*Prompt*:
The lines you need are those holding the word "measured"; pull them from the material.

*Given entries*:
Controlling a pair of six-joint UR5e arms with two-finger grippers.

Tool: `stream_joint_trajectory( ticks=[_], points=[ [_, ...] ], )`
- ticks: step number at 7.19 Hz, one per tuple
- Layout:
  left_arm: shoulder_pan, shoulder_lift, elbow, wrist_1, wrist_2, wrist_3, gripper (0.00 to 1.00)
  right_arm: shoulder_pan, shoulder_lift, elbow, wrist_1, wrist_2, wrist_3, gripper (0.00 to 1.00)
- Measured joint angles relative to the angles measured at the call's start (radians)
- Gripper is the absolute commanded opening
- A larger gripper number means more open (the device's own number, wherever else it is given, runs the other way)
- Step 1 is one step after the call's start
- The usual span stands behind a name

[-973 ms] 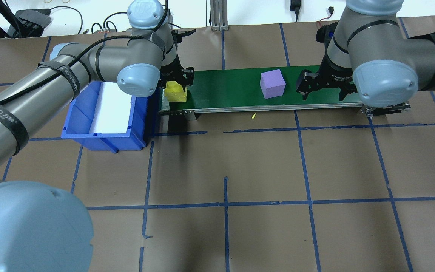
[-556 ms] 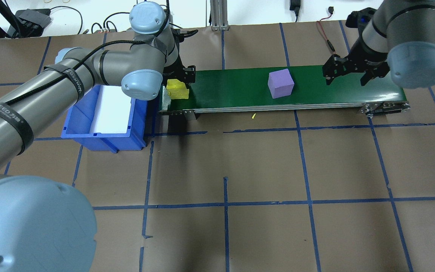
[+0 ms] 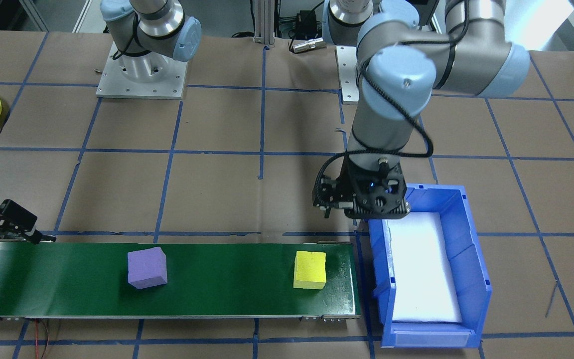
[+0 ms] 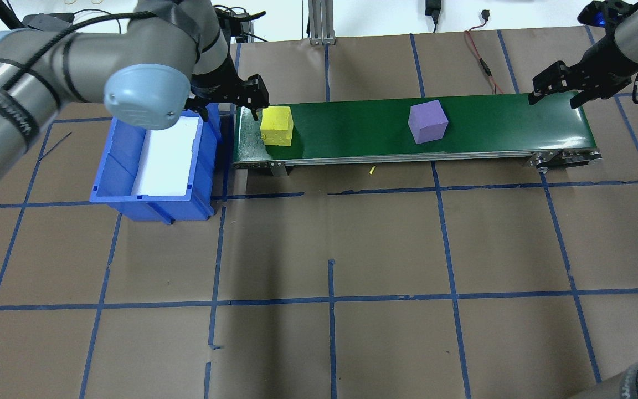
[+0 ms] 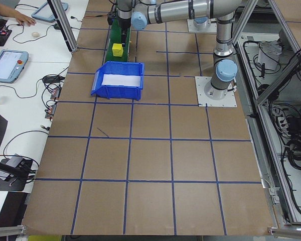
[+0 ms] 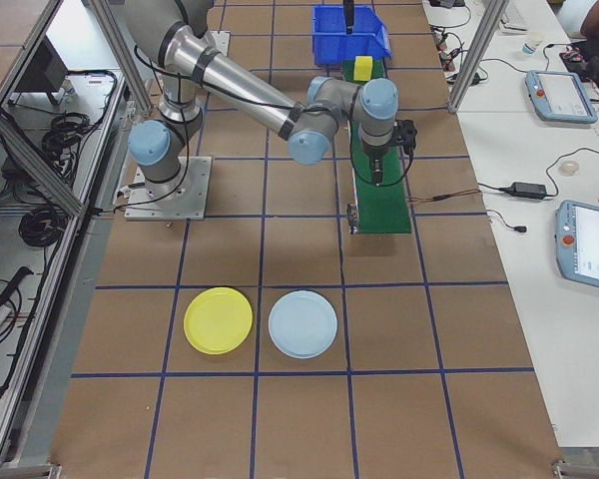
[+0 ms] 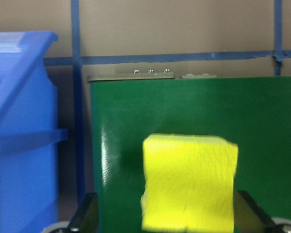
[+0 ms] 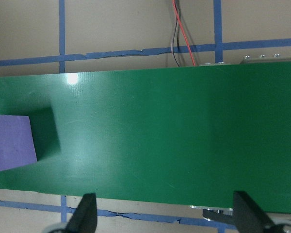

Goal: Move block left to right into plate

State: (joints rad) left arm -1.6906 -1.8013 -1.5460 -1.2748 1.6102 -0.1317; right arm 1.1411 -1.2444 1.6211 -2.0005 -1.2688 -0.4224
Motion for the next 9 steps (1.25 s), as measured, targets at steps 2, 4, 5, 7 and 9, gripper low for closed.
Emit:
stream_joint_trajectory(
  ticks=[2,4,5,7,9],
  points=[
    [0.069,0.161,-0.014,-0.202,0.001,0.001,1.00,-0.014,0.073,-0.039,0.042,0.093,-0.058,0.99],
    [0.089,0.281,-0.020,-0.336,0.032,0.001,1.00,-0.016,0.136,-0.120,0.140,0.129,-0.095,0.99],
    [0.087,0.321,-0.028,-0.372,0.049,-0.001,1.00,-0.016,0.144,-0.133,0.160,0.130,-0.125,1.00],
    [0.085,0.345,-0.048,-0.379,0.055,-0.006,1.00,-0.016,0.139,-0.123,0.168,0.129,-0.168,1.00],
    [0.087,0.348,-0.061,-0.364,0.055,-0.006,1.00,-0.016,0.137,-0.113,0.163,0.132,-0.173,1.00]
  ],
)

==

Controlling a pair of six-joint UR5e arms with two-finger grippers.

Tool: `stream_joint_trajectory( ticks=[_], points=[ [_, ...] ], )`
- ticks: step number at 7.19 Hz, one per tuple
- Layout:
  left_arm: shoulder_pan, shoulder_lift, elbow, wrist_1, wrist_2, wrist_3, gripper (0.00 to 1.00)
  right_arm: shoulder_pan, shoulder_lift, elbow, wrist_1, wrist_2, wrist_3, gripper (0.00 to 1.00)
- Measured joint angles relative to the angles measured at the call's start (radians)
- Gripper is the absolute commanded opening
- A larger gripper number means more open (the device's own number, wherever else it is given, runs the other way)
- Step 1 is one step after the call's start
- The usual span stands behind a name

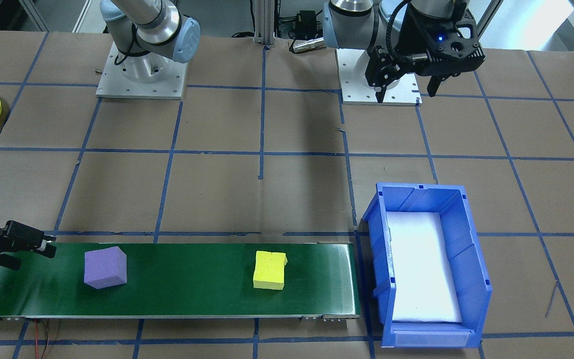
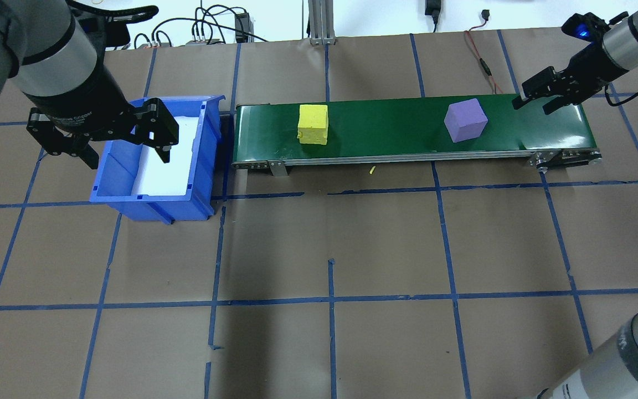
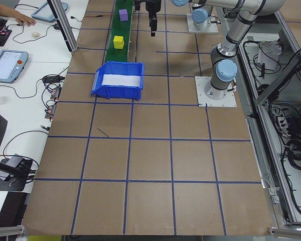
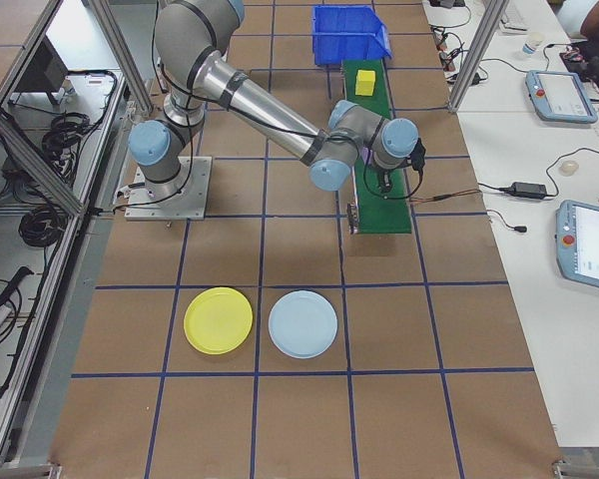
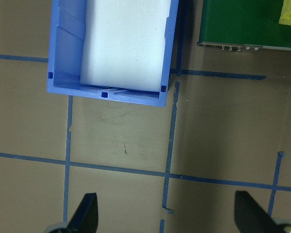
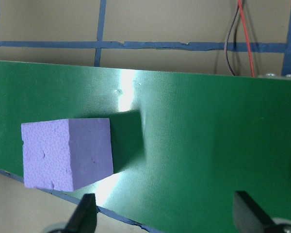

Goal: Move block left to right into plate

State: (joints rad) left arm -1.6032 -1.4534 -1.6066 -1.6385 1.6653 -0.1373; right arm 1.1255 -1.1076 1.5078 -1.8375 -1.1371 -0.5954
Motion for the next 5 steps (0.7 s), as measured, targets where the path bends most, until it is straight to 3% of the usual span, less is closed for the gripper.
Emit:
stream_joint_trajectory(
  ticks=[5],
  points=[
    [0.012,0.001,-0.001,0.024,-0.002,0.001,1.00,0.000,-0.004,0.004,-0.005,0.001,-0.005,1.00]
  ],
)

*Written response*:
- Measured joint angles relative to the angles measured at the call's start (radians)
Motion for the next 9 steps (1.25 s), as measured, targets at steps 2, 4, 5, 7 and 9, gripper low for closed.
- Measured joint angles relative to the angles measured at the call's start (radians)
Motion for the next 5 steps (0.7 s), as measured, targets where the path bends most, until it is straight to 3% of the usual span, less is closed for the gripper.

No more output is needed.